Economists on the Bailout
The only thing that seems to be moving faster than the financial crisis is the policy debate. The latest development is a statement that summarizes what I think of as the emerging consensus from academic economists; it expresses concern about various aspects of both the Paulson plan in particular, and the policy process in general.
Here’s the letter, which was — just minutes ago — sent to Congress:
As economists, we want to express to Congress our great concern for the plan proposed by Treasury Secretary Paulson to deal with the financial crisis. We are well aware of the difficulty of the current financial situation and we agree with the need for bold action to ensure that the financial system continues to function. We see three fatal pitfalls in the currently proposed plan:
1) Its fairness. The plan is a subsidy to investors at taxpayers’ expense. Investors who took risks to earn profits must also bear the losses.
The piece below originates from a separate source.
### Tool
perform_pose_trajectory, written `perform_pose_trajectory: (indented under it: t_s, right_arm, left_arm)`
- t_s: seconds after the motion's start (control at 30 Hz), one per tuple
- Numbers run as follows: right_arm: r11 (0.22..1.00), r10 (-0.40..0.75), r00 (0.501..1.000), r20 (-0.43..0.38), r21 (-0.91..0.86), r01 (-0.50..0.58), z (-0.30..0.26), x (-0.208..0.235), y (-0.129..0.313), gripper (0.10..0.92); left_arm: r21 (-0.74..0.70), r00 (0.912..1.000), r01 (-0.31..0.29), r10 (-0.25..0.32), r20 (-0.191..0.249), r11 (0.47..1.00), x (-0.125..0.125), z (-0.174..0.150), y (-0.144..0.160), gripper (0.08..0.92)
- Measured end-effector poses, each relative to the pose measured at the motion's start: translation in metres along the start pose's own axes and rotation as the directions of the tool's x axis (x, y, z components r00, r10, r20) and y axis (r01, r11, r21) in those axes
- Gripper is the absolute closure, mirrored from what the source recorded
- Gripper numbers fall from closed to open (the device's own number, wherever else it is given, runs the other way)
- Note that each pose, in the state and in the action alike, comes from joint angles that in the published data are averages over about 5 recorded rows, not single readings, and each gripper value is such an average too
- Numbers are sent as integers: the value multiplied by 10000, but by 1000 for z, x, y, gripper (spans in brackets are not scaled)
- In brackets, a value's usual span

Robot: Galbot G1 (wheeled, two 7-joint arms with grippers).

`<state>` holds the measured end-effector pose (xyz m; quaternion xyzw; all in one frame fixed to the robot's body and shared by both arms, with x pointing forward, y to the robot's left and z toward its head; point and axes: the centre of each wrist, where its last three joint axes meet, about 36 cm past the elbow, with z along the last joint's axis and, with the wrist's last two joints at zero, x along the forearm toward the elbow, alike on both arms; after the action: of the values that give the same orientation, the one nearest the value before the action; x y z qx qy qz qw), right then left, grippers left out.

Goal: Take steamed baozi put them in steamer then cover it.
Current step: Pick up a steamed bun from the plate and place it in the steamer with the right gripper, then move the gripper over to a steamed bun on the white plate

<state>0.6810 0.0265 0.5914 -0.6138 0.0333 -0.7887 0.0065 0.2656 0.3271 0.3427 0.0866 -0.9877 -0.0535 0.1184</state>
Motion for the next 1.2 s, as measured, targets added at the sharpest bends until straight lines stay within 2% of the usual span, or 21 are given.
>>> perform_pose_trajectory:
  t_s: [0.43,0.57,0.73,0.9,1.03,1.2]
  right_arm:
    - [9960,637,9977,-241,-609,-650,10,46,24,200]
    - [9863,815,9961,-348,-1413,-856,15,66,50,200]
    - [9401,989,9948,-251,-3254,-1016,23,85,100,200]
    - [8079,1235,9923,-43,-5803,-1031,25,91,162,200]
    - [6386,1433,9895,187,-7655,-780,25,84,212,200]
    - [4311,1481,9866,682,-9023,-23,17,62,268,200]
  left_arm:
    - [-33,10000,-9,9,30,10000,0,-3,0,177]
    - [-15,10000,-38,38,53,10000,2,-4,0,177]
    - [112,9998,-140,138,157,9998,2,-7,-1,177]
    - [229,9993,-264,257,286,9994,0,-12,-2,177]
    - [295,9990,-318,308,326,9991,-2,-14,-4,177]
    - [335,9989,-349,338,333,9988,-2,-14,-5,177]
Not every business failure carries “systemic risk.” The government can ensure a well-functioning financial industry, able to make new loans to creditworthy borrowers, without bailing out particular investors and institutions whose choices proved unwise.
2) Its ambiguity. Neither the mission of the new agency nor its oversight are clear. If taxpayers are to buy illiquid and opaque assets from troubled sellers, the terms, occasions, and methods of such purchases must be crystal clear ahead of time and carefully monitored afterwards.
3) Its long-term effects. If the plan is enacted, its effects will be with us for a generation. For all their recent troubles, America’s dynamic and innovative private-capital markets have brought the nation unparalleled prosperity. Fundamentally weakening those markets in order to calm short-run disruptions is desperately short-sighted.
For these reasons, we ask Congress not to rush, to hold appropriate hearings, to carefully consider the right course of action, and to wisely determine the future of the financial industry and the U.S. economy for years to come.
Why do I call this the consensus view? Well, the letter was signed by over 100 (and growing!) of the leading economists I know — including folks who have very different views about just what got us here — who vote left, right, overseas, or not at all. The core group includes folks you’ve already seen on this blog, including Anil Kashyap and Luigi Zingales, as well as the always-wise John Cochrane, Rob Shimer, and Paola Sapienza.
The full list of signatories is available here; it is an astonishing group.
And if you would like to add your name to the list, touch base with Sapienza, who has done a splendid job in coordinating this effort in a short number of hours.
About six months ago, I expressed some concern that the economics profession was staying on the sidelines during what was then an emerging crisis. Today, I’m proud to say that macroeconomists are working hard to have their voices heard in this hour of need. These are — by any measure — extraordinary times, and while we don’t always agree with each other, it is an amazing time to be a macroeconomist.